BANKOK.

This city is built on an island in a broad river, and part of it on the banks of the river. It ought therefore to be a pleasant city, but it is not, owing to its extreme untidiness. The streets are full of mud, and overgrown with bushes, amongst which all the refuse is thrown; there are also many ditches with planks thrown across. There is only one pleasant part of the town, and that is, where the Wats are built. The Wats are the idol-houses. Near them are shady walks and fragrant flowers, and elegant dwellings for the priests. The people think they get great merit by making Wats, and therefore they take so much trouble: for the Siamese are very idle. So idle are they that there would be very little trade in Bankok, if it were not for the Chinese, who come over here in crowds, and make sugar, and buy and sell, and get money to take back to China. You may tell in a moment a Chinaman's garden from a Siamese garden; one is so neat and full of flowers;—the other is overgrown with weeds and strewn with litter.
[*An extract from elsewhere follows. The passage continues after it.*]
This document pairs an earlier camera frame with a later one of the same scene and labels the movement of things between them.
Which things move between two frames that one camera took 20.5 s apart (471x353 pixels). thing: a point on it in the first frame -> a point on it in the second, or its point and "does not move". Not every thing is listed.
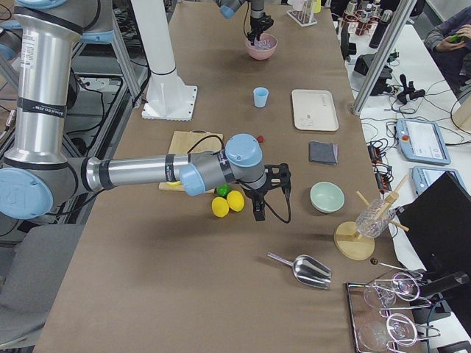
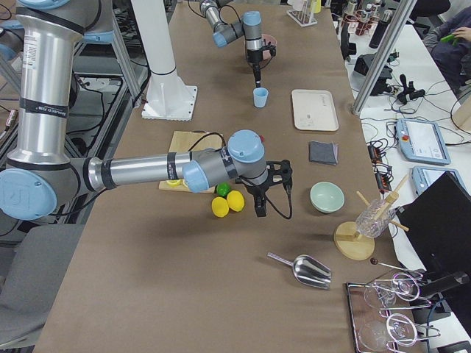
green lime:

The most curious sight in Bankok, is the row of floating houses. These houses are placed upon posts in the river, and do not move about as boats do; yet if you wish to move your house, you can do so; you have only to take up the posts, and float to another place.

Besides the floating houses, there are numerous boats in the river, and some so small that a child can row them. There are so many that they often come against each other, and are overset. A traveller once passed by a boat where a little girl of seven was rowing, and by accident his boat overset hers. The child fell out of her boat, and her paddle out of her hand; yet she was not the least frightened, only surprised; and after looking about for a moment, she burst out a laughing, and was soon seen swimming behind her boat (still upside down), with her paddle in her hand. These little laughing rowers are too giddy to like learning, and they are not at all willing to come to the missionaries' schools; but some poor children, redeemed from slavery, are glad to be there, and have been taught about Christ in these schools.


MALACCA.

This is a peninsula, or almost an island, for there is water almost all round it. In shape it is something like a dog's leg, even as Italy is like a man's leg.

The weather in Malacca is much pleasanter than in most parts of India, because the sea-breezes make the air fresh. There is no rainy season, as in most hot countries, but a shower cools the air almost every day. The country, too, is beautiful, for there are mountains, and forests, and streams.